Today's Zgram is a Letter sent to Arizona Republic, 9/21/01 by one of my diligent researchers who surfs the Internet for me:
In his article "We didn't do anything wrong," that appeared in the Thursday, Sep. 20th edition of the Arizona Republic, columnist Leonard Pitts wrote:
"...we don't willfully rain carnage on civilians... When forced to take up arms, we attempt to limit our military actions to military targets. Yes, innocents sometimes die regardless of our best intentions. But for all our transgressions, we don't sanction the murder of those who have neither the capacity nor the intention to harm us."
Can Pitts actually believe what he wrote?
Good heavens, Leonard, have you never heard of Hiroshima and Nagasaki?
Civilians did not die there incidental to the destruction of military targets.

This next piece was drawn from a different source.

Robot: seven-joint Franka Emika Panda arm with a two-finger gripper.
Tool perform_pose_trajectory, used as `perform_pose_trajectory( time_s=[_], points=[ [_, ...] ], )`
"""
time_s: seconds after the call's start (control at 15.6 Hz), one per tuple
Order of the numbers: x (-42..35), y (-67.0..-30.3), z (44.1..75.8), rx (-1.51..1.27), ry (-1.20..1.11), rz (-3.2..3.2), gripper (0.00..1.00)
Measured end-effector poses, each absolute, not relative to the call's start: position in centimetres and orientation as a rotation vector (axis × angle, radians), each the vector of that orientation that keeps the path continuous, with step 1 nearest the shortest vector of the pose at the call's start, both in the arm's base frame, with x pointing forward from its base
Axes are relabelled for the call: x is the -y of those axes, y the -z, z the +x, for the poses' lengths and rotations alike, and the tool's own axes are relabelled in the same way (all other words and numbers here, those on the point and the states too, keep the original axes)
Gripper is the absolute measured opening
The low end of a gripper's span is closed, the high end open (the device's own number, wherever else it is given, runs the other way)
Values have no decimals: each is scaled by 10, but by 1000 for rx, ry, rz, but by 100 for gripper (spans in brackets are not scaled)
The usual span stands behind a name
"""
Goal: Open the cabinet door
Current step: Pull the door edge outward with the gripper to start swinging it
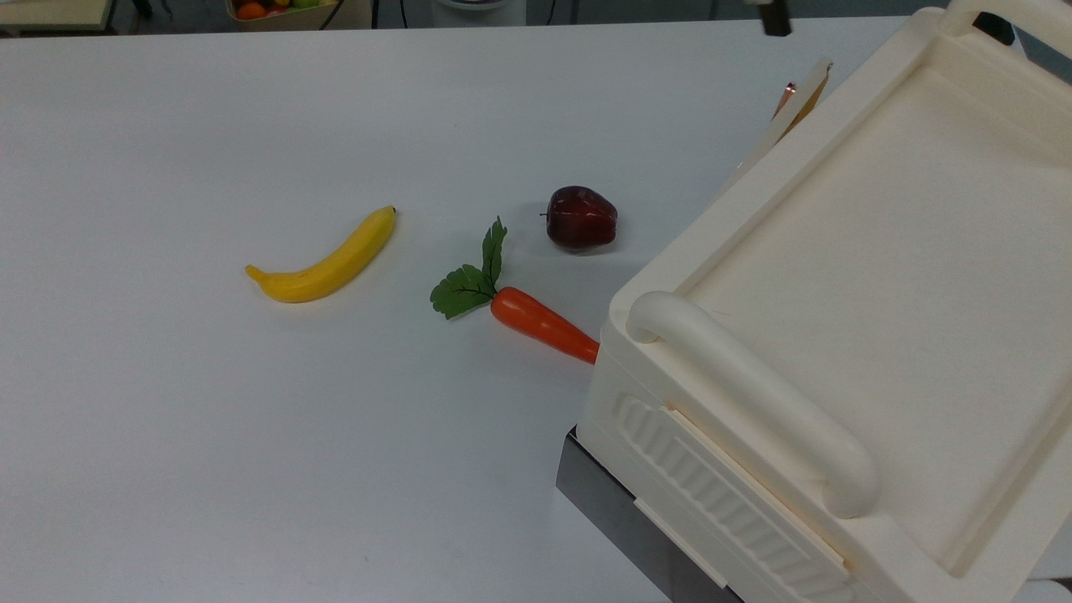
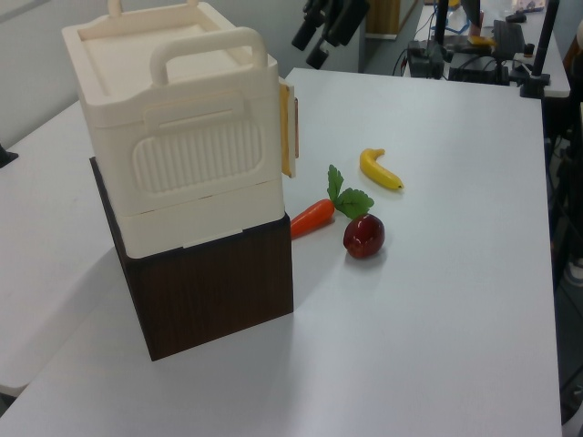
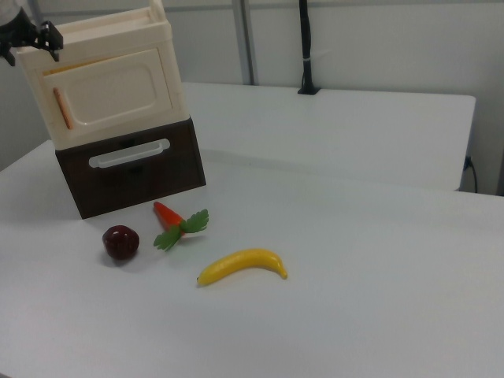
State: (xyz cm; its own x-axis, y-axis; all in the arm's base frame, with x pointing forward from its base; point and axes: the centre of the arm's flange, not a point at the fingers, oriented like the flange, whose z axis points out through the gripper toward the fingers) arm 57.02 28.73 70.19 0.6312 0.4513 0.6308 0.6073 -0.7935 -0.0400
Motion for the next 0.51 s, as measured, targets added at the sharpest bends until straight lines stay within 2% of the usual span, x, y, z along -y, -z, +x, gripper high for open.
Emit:
perform_pose_trajectory(
  time_s=[0.51],
  points=[
    [-325, -678, 573, 871, 908, -2570, 100]
  ],
)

They WERE the target. ...And this after Japan's willingness to accept our basic surrender terms was well known to our leadership.

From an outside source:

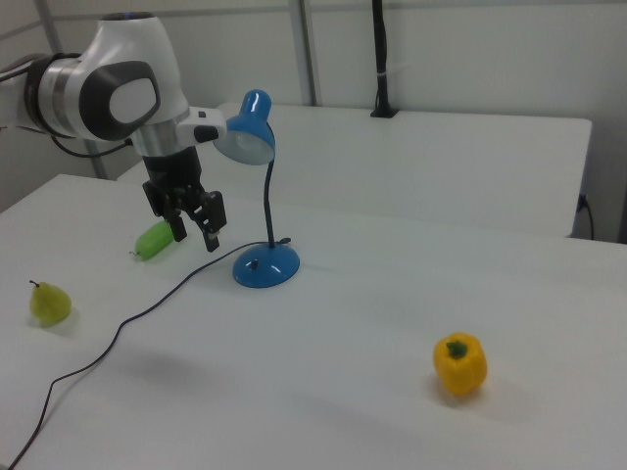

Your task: Turn off lamp

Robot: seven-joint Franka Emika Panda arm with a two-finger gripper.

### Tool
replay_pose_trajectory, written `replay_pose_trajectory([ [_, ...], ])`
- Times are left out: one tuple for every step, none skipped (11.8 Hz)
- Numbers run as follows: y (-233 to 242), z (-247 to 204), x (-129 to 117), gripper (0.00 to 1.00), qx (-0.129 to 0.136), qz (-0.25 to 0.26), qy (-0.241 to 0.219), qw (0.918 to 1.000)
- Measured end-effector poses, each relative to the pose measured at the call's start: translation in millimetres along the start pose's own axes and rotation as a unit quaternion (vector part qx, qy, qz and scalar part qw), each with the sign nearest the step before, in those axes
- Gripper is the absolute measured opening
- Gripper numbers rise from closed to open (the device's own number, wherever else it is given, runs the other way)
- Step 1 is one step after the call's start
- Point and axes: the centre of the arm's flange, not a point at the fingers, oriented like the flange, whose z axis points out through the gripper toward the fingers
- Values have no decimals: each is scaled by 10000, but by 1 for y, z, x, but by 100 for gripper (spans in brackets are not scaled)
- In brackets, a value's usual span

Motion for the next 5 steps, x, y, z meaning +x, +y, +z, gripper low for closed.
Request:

Sir Basil H. Liddell Hart, in his "History of the Second World War," wrote:
In the Tokyo fire bombing of Mar. 9, 1945, "The civilian casualties were approximately 185,000 - whereas the American attackers lost only 14 aircraft. In the next nine days the cities of Osaka, Kobe, and Nagoya were similarly devastated."

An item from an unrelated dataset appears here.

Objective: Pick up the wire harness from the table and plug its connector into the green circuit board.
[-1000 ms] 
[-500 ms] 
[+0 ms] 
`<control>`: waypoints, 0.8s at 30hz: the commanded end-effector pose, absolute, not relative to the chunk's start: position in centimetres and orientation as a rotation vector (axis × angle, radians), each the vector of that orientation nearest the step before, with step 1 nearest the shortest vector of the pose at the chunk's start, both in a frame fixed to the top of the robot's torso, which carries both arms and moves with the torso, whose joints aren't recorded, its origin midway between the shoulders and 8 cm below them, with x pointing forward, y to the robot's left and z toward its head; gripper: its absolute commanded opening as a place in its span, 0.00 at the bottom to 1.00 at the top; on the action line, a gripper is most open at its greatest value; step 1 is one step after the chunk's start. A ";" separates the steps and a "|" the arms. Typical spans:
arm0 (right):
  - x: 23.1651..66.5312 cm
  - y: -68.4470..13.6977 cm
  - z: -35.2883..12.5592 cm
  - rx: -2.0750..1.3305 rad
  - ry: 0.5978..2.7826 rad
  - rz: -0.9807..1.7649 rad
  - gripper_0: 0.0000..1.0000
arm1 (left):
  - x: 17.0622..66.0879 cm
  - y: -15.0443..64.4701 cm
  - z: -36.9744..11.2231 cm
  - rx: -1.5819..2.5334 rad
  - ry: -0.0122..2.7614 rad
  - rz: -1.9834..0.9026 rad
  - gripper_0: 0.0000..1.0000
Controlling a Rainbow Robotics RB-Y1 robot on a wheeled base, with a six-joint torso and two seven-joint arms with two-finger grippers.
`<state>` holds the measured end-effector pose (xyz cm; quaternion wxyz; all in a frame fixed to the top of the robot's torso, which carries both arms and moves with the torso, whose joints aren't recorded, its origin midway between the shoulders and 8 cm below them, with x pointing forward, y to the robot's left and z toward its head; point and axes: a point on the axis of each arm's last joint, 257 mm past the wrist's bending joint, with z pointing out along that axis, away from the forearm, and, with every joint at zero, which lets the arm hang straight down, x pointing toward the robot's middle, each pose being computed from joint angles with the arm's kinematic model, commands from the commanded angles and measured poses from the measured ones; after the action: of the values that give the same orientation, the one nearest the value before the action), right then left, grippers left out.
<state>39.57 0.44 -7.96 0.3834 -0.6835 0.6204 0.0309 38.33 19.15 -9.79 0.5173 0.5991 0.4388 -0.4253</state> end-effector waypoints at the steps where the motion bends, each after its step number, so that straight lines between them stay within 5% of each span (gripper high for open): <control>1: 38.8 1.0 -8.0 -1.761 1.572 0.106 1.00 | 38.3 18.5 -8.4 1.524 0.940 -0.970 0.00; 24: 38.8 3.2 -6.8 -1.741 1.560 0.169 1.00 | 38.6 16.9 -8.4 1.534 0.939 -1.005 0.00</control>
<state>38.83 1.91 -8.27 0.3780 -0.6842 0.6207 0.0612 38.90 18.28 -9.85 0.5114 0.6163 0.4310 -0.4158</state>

It is worth mentioning that the loss of only 14 aircraft clearly shows that the attack was made on a virtually undefended city.
In Germany things were even worse. Some estimates place the German deaths caused by Allied bombing at well over two million.
Almost all of these were civilian deaths.
Almost all were women, children, and men unfit for military service because of age or infirmity. And that number does not include the wounded, disfigured, maimed for life, etc.
Every highly populated city in Germany became a target of what was called "saturation bombing" or "carpet bombing" (the allies' own terms).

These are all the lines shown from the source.